AMD RDNA4 Architecture Speculation

Known:
This year
GDDR7
Raytracing Traversal (similar performance to Intel/Nvidia)
Powerdraw is fixed, very high clockspeeds

Leaked?(by you know who, plus some dumb AMD engineer on a youtube comment)
Announcement in H1, maybe Computex
Big chip is in this time, likely stacked SRAM and such
Big chip is really expensive, stupid big, tons of power draw, there solely for PR purposes, >$1k
$1k >= chip is more mainstream high end.
 
This post’s accuracy is not substantiated. Exercise discretion and wait for verified sources before accepting its claims.
Maybe.
Raytracing Traversal (similar performance to Intel/Nvidia)
Yes but not quite.
Powerdraw is fixed, very high clockspeeds
Seems so.
Announcement in H1, maybe Computex
Yea.
Big chip is in this time, likely stacked SRAM and such
Dead.
Big chip is really expensive, stupid big, tons of power draw, there solely for PR purposes, >$1k
It's dead, jim.
$1k >= chip is more mainstream high end.
Oh, any stacked Si spam part will be far above $1k.
You'll have to wait for Navi50 for that, which also gonna double as a DC GDDR-based PCIe stick.
 
Guesses:

12WGP, 64bit bus, monolithic, 8gb ram, 32mb SRAM LLC, 3.2ghz =<, 4060, $199

32WGP, 256bit bus, 16gb ram (28gbps), 64mb LLC, 3.1ghz, 4080 $699
28WGP, 192bit bus, 12gb ram, 48mb LLC, 2.9ghz, 4070ti, $499
24WGP, 128bit bus, 16gb ram, 32mb LLC, 2.7ghz, 4070, $399
64WGP, 384bit bus, 24gb ram, 192mb LLC, 3.1ghz, 50% faster than 4090, $1599
56WGP, 320bit bus, 15gb ram, 80mb LLC, 2.8ghz, 20% faster than 4090, $1k

Maybe.

Yes but not quite.

Seems so.

Yea.

Dead.

It's dead, jim.

Oh, any stacked Si spam part will be far above $1k.
You'll have to wait for Navi50 for that, which also gonna double as a DC GDDR-based PCIe stick.

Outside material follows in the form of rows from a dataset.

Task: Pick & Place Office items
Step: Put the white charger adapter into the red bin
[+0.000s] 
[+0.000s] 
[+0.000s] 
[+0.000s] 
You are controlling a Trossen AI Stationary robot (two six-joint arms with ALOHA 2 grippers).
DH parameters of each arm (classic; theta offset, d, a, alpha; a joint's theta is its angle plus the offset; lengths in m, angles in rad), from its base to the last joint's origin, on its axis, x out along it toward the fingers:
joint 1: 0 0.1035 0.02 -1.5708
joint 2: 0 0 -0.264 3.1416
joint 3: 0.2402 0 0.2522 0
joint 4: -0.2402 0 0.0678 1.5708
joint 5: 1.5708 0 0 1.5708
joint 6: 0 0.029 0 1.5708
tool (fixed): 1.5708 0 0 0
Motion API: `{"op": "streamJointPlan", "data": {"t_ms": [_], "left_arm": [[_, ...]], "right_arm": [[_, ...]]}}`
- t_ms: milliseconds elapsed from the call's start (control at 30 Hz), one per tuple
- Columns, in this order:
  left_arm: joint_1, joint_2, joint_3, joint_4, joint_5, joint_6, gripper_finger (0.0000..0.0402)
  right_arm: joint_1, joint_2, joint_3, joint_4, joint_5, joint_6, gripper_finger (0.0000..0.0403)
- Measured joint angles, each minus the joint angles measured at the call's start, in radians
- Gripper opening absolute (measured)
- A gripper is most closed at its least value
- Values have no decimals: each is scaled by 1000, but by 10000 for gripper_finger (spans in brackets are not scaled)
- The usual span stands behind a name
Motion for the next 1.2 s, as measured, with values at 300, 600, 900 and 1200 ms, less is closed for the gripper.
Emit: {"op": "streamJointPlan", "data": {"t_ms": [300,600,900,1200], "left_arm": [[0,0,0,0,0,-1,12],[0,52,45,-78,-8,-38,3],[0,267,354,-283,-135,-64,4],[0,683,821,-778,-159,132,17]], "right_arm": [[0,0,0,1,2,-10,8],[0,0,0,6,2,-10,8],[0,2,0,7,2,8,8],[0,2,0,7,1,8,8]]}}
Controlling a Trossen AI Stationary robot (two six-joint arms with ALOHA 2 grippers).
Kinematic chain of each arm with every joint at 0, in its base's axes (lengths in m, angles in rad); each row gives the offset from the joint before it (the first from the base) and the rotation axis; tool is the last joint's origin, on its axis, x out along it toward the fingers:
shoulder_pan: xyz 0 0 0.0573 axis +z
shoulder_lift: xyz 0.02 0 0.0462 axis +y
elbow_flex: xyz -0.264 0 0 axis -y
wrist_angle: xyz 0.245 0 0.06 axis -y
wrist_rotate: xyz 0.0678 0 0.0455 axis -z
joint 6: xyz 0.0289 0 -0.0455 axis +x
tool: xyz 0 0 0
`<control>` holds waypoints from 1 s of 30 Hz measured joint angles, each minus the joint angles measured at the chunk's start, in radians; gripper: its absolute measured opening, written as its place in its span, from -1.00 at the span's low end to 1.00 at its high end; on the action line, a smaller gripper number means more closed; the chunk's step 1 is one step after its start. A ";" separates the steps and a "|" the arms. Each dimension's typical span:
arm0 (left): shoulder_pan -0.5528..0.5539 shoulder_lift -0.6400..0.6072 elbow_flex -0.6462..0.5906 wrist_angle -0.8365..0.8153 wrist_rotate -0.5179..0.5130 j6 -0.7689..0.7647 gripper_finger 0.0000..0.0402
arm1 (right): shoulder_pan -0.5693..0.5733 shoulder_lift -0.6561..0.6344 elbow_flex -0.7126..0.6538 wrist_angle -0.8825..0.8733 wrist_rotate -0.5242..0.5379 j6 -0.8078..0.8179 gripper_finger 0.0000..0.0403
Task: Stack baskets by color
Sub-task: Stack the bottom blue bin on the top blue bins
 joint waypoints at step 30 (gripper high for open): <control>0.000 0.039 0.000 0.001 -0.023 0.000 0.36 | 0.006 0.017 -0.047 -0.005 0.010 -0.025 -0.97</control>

Big chip is from our favorite resident leaker, and a second source, who is a confirmed AMD engineer that got stupidly mad on a youtube comment. MLID is just some youtuber after clicks. That being mr resident leaker has kinda been circumspect around a "big chip" other than it being in the cards somewhere soonish.
 
This post’s accuracy is not substantiated. Exercise discretion and wait for verified sources before accepting its claims.
Big chip is from our favorite resident leaker, and a second source, who is a confirmed AMD engineer that got stupidly mad on a youtube comment.
N4C's do not exist anymore.
It was a chtonic 120+ WGP something on the upper end that was knifed in favour of just fast tracking RDNA5.
4 is like the orphan family now where only 2 out of 7 parts planned survived.
 
N4C's do not exist anymore.
It was a chtonic 120+ WGP something on the upper end that was knifed in favour of just fast tracking RDNA5.
4 is like the orphan family now where only 2 out of 7 parts planned survived.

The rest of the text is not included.